- TASK BRIEF:
Lines holding the word "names" in the following material must be counted; give only the resulting number.

- THE RECORDS:
....................

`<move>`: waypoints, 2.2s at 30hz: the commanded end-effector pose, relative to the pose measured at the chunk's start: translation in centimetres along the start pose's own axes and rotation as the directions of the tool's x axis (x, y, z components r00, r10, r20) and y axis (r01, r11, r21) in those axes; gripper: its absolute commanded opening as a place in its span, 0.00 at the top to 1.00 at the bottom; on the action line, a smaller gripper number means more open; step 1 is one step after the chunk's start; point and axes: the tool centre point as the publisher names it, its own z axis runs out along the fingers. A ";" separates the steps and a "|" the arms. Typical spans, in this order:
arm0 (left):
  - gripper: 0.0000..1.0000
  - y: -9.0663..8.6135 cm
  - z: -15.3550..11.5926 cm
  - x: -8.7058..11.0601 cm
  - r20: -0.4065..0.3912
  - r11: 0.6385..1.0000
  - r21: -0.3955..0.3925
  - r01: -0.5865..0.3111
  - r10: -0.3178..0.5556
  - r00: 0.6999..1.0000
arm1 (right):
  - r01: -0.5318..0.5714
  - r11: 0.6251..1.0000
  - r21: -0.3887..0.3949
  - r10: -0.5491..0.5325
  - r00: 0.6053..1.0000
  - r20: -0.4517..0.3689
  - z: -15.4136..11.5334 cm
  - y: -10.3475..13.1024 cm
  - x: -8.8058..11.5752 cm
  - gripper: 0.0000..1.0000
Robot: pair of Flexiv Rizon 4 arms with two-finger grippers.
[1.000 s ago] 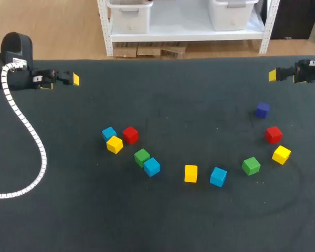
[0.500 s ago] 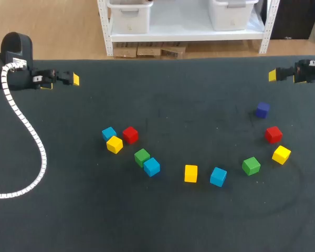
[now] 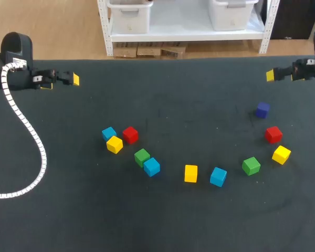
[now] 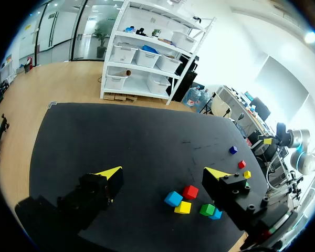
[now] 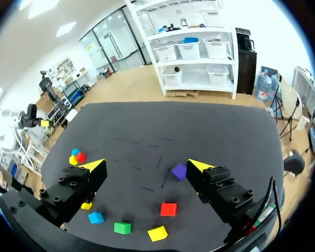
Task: Place the blue cubes, place green cubes on the blue cubes, place the yellow cubes on the green cubes, then place the red cubes on the yellow cubes, and place purple cube on the red cubes.
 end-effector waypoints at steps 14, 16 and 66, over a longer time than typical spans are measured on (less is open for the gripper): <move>0.00 0.2 0.0 0.1 0.006 1.000 0.009 -0.002 0.002 1.000 | 0.334 0.943 -0.001 -0.324 0.914 -0.246 -1.9 7.6 3.4 0.00; 0.00 0.2 0.0 0.1 0.006 1.000 0.009 -0.002 0.002 1.000 | 0.376 0.927 -0.017 -0.366 0.890 -0.272 -1.7 8.5 4.2 0.00; 0.00 0.2 0.0 0.1 0.006 1.000 0.009 -0.002 0.002 1.000 | 0.581 0.762 -0.286 -0.603 0.478 -0.638 7.1 14.4 20.0 0.00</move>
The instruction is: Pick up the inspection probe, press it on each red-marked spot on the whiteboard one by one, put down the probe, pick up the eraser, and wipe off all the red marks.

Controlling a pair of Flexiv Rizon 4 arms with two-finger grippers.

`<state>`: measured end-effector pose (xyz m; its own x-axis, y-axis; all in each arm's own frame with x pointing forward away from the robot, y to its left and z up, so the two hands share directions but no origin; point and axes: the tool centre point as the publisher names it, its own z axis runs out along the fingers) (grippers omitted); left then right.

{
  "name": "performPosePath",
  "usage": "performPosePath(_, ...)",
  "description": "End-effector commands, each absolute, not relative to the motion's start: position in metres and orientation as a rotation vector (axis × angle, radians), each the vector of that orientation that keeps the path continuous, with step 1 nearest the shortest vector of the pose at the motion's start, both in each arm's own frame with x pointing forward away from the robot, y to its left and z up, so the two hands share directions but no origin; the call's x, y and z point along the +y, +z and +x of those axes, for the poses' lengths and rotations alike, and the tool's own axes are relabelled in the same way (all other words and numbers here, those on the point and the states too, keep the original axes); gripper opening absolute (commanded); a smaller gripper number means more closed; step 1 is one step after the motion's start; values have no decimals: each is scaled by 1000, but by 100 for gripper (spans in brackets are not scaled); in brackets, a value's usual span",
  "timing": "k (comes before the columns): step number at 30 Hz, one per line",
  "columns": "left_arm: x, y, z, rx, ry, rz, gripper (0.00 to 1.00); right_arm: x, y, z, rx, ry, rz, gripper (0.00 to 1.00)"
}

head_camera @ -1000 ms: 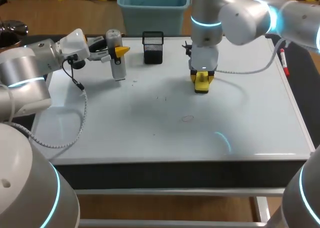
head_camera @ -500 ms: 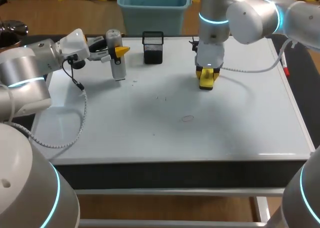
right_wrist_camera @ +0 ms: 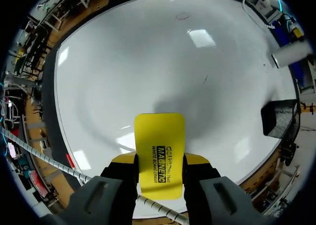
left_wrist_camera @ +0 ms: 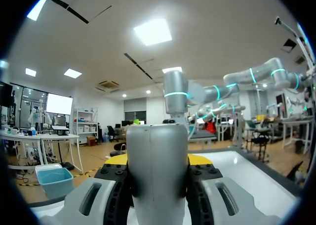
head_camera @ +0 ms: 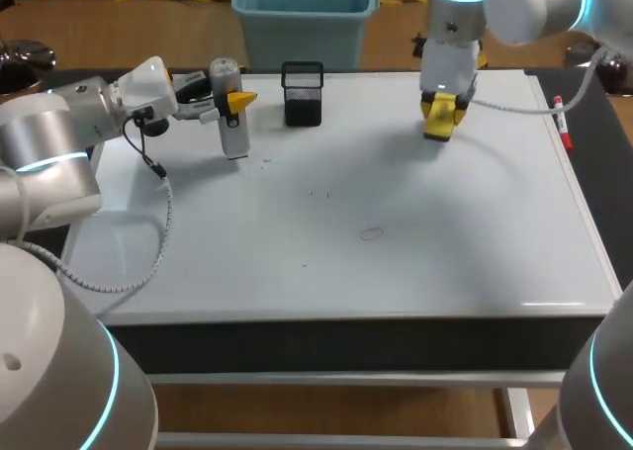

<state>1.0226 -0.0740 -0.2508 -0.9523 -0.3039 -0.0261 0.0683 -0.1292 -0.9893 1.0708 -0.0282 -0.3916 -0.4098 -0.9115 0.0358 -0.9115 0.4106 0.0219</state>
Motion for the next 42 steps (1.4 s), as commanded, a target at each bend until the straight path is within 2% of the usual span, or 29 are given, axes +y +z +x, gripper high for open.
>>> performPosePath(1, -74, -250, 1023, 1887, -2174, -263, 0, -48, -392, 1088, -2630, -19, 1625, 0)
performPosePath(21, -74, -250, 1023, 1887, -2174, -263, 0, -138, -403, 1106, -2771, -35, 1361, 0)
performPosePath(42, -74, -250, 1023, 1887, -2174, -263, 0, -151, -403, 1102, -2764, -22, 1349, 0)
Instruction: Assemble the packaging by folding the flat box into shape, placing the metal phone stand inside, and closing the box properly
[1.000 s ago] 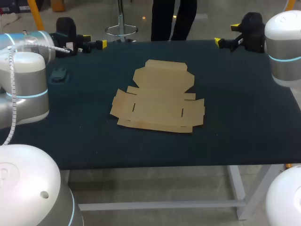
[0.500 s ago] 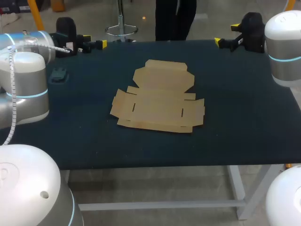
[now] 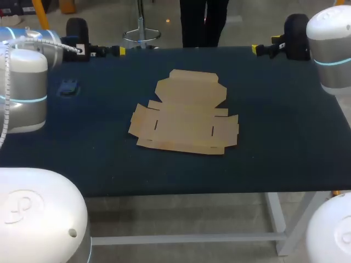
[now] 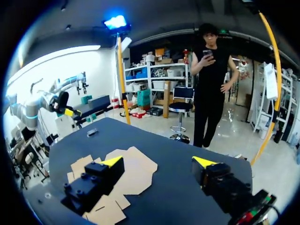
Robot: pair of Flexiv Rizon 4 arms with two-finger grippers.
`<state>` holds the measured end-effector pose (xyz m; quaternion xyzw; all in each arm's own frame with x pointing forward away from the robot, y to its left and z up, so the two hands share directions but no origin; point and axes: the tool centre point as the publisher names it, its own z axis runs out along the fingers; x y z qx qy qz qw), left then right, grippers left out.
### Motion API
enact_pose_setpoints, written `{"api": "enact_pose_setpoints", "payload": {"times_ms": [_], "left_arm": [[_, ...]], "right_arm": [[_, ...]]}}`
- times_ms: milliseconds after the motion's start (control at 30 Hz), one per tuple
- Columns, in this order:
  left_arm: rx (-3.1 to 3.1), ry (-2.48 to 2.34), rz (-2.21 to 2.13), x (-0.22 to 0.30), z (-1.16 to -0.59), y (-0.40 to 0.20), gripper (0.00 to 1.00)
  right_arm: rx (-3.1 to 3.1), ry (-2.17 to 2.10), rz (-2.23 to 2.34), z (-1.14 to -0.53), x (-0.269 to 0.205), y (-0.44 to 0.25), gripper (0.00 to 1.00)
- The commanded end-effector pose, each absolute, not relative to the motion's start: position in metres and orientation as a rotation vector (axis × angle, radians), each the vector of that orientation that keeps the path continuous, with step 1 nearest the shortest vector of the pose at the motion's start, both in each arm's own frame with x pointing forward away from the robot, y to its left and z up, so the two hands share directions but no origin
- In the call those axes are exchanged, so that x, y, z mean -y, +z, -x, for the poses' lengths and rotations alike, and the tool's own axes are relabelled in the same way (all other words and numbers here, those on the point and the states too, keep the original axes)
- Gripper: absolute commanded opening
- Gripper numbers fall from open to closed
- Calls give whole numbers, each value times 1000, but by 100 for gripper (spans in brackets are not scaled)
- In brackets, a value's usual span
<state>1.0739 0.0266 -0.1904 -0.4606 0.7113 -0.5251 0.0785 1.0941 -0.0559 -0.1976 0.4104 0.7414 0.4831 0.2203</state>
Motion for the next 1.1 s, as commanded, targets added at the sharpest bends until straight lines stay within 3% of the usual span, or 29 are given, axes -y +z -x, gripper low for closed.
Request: {"api": "enact_pose_setpoints", "payload": {"times_ms": [33,633,1100], "left_arm": [[-2363,-1400,1583,-34,-1058,-183,100],[-2552,-1196,1876,-35,-997,-200,100],[-2571,-1110,1925,-35,-992,-204,100]], "right_arm": [[-2173,1219,-1300,-1071,59,-190,100],[-2264,1211,-1671,-1007,69,-215,100],[-2282,1225,-1690,-999,70,-218,100]]}}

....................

- PROBLEM SOLUTION:
3